YOUR OBJECTIVE
Before printing, remove every picture; then print the lines below exactly, from the first line through the line containing "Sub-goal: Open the".

MATERIAL PROVIDED
|---|

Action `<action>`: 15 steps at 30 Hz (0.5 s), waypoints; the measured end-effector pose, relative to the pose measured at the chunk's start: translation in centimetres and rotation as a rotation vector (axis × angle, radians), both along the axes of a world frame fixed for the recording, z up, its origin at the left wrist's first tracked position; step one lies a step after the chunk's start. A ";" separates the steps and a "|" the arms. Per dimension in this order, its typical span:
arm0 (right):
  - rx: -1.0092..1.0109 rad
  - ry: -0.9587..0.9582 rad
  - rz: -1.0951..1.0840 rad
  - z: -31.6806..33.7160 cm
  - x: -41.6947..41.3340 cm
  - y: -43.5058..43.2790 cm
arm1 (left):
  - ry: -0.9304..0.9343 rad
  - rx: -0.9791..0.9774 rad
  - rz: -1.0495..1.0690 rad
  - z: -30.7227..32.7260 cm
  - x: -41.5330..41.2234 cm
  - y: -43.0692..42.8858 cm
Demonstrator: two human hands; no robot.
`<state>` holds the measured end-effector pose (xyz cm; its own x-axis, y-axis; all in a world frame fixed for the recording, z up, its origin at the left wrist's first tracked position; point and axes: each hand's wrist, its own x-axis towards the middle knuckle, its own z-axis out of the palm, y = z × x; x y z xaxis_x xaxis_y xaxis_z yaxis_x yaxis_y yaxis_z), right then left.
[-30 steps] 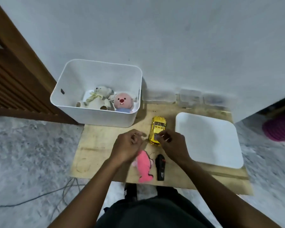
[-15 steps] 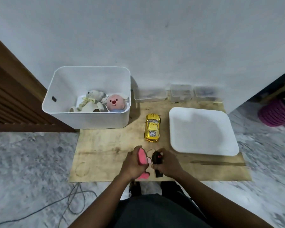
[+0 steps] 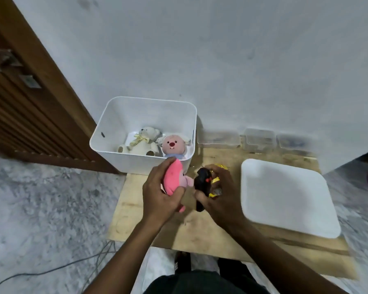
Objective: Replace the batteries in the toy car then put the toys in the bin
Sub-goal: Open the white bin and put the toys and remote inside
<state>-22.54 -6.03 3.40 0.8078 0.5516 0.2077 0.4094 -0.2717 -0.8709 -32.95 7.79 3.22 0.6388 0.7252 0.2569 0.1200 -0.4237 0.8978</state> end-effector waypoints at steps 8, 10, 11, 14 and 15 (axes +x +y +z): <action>0.118 0.081 0.102 7.8 5.1 12.1 | -0.012 -0.044 0.124 7.3 5.6 10.7; 0.065 0.110 0.131 7.8 6.6 15.0 | 0.082 -0.117 0.095 7.2 6.7 13.6; 0.033 0.111 0.140 7.5 7.3 16.3 | 0.138 -0.125 0.078 7.0 7.3 14.9; -0.101 0.141 0.159 5.6 9.3 19.9 | 0.306 -0.139 0.037 5.8 8.5 18.1; -0.152 0.158 0.158 4.6 9.9 21.0 | 0.373 -0.154 0.024 5.1 8.9 19.0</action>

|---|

RESPONSE TO THIS TASK
Action `<action>`: 15 steps at 30 Hz (0.5 s), waypoints; the measured end-effector pose, relative to the pose measured at the chunk's start: translation in centimetres and rotation as a rotation vector (axis × angle, radians), both along the axes of a world frame fixed for the recording, z up, its origin at the left wrist's first tracked position; step one lies a step after the chunk's start. A ";" separates the steps and a "|" the arms. Per dimension in this order, its typical span:
arm0 (right):
  - rx: -1.0092..1.0109 rad
  - ry: -0.9587..0.9582 rad
  - rz: -1.0951..1.0840 rad
  - z: -31.6806..33.7160 cm
  - x: -41.6947..41.3340 cm
  - y: -43.5058..43.2790 cm
arm1 (left):
  - ry: -0.9304..0.9343 rad
  - rx: -0.9791..0.9774 rad
  - rz: -1.0495..1.0690 rad
  - z: -30.7227..32.7260 cm
  - x: -41.5330..41.2234 cm
  - y: -43.0692..42.8858 cm
Demonstrator: two human hands; no robot.
`<state>` holds the measured end-effector pose (xyz cm; its own x-axis, y-axis; all in a world frame fixed for the recording, z up, its origin at the left wrist's first tracked position; point and axes: each hand's wrist, its own x-axis towards the middle knuckle, its own z-axis out of the palm, y = z × x; x y z xaxis_x xaxis_y xaxis_z yaxis_x yaxis_y yaxis_z), right then left.
[-30 steps] 
[-15 steps] 
[+0 steps] 
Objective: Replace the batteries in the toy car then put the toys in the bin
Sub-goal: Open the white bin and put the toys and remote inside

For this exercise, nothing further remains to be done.